Sangit sudah di mana-mana. Api semakin cepat saja merambat. Di luar, terdengar hiruk pikuk para tetangga. Kuyakin mereka kalang kabut. Sebab pagi ini bukan dipenuhi kabut, tapi api yang melaut. Aku dan ayah masih berdekapan. Duduk di atas tempat tidur. Bersandar pada dinding yang tidak lagi dingin.

"Baruna. Ini surat yang dikirim ibumu. Bacalah, agar kau tidak lagi bertanya, mengapa pagi ini semuanya bara,"

Belum sempat aku menjamahnya, atap rumah tiba-tiba runtuh. Jatuh tepat di sampingku. Baramerah berpencar seperti kembang api. Arang dan asap pekat. Aku tergagap. Dekapan ayah terlepas.

Surat di genggamanku terlontar dan terbakar. Sejurus kemudian, sepraiku yang dekil, berkobar. Lidah-lidah api mengejar dan menjalar dengan sangar. Aku masih melihat ayah menggelepar. Selain nyawanya yang meregang, seluruh tubuhnya adalah api. Tapi keperkasaannya bangkit dan berontak.

"Tuhan. Sudah kuputuskan, kalau kematian menjadi jalanku. Tempat dimana aku bisa berkehendak untuk berkuasa. Kematian akan menjadi kuasaku. Bukan kuasa-MU lagi. Kini akulah Sang Dalang. Akan kubuat Kau tergamam, mungkin juga sekian sedih. Bukankah begitu kau permainkan kami. Kau buat kami menangis, lain waktu Kau buat kami tertawa. Kini, lihatlah baik-baik. Aku, hamba-Mu yang taat, hamba-Mu yang dibalut taubat, akan tersayat. Lumat oleh hasrat. Hasrat untuk membunuh-Mu. Karena Kau sudah membiarkan, kehormatan istriku dikoyak majikan murtad. Karena Kau tidak berbuat apa-apa ketika kepala istriku pecah, terjun dari apartemen berlantai tujuh. Bangsaat! Keluarlah Kau Tuhan. Hadapi kuasaku,"

Dalam asap yang menggulung, ayah terhuyung. Terjerembab di tepi tempat tidur. Aku beringsut. Tapi ayah berhasil menggapai dan mendekapku. Dalam sekejap, api meraih rambut, wajah dan kulitku. Tapi aku malah menggigil kedinginan.

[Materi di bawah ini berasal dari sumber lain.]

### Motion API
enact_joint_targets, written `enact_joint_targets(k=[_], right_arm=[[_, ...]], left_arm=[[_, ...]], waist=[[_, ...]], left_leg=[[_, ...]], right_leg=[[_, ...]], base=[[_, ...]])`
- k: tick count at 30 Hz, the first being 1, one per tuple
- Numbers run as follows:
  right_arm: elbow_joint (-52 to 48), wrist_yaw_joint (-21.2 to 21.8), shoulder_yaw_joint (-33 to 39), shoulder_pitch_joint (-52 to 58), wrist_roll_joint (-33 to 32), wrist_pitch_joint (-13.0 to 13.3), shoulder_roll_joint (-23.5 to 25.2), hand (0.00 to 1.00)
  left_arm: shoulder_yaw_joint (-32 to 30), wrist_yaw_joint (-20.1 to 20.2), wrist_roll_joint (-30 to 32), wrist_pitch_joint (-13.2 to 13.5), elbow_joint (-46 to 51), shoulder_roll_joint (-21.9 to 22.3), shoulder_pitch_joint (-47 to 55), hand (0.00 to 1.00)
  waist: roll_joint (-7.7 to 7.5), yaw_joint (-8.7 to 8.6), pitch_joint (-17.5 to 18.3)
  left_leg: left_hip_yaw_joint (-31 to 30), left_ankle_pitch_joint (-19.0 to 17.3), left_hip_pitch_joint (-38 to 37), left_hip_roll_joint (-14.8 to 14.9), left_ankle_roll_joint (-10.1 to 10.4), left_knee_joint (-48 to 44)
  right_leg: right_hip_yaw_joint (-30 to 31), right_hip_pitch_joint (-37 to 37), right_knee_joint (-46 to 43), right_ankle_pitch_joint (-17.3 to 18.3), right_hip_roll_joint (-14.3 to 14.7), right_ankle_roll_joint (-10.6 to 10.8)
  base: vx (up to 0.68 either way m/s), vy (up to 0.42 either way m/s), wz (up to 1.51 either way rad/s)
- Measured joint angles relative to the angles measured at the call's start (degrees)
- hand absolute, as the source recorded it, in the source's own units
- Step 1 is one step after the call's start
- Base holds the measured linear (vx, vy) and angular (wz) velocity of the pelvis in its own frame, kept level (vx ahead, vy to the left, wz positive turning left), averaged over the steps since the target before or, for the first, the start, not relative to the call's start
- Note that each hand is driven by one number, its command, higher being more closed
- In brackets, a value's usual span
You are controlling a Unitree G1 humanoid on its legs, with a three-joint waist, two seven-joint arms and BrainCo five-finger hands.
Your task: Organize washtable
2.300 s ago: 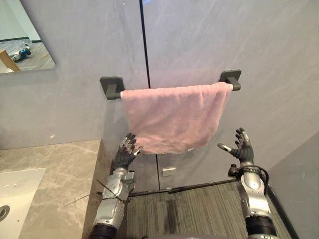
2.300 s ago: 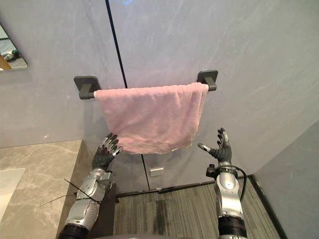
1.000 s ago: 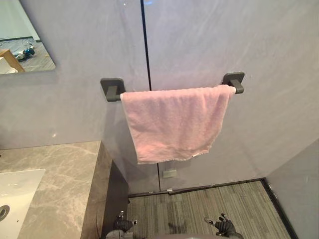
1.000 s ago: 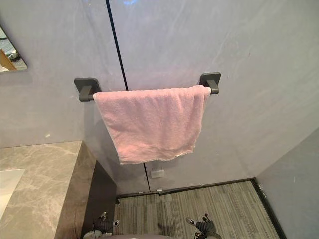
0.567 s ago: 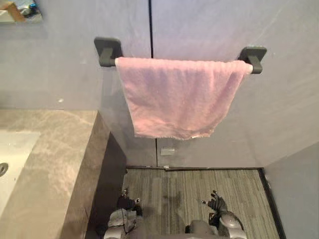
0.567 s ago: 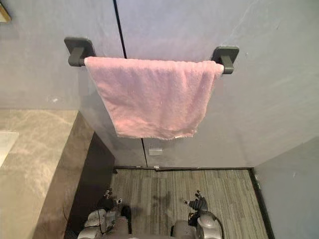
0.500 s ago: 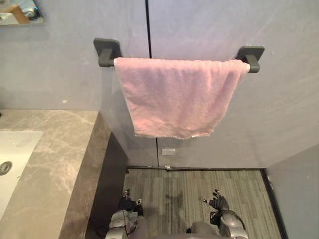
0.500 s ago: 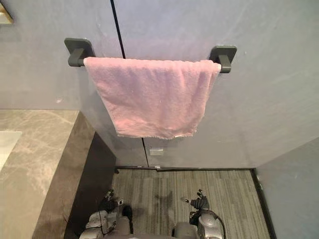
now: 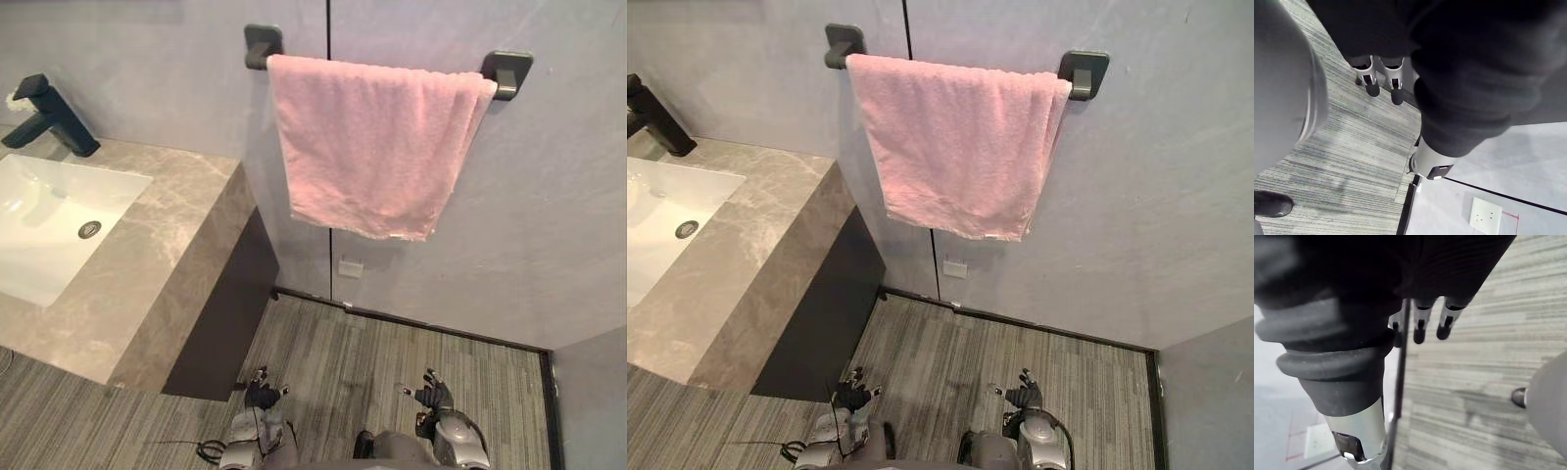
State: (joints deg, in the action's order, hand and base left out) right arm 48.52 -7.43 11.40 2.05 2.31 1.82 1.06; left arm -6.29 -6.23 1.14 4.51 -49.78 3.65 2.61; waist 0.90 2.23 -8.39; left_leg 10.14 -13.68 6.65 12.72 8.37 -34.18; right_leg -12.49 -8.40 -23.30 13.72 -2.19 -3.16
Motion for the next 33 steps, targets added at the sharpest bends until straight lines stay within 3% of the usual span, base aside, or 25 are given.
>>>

Kurasa maut segera menjelang. Datang bersama ibu yang kurindu. Dan kematian jadi begitu membahagiakan. Bersahaja dan baka. Seperti kehidupan, aku menanti kematian kembali setiap fajar. Juga ketika senja kala. Sebab kematian adalah selapis emas yang sedih.

Atau mungkin enigma tak bertepi. Aku tidak pernah sampai menyentuh dasar maknanya. Kecuali aku hanya bocah dengan keterbelakangan mental seumur hidup. Yang dibesarkan oleh kecewa. Yang kehadirannya ditolak oleh cinta.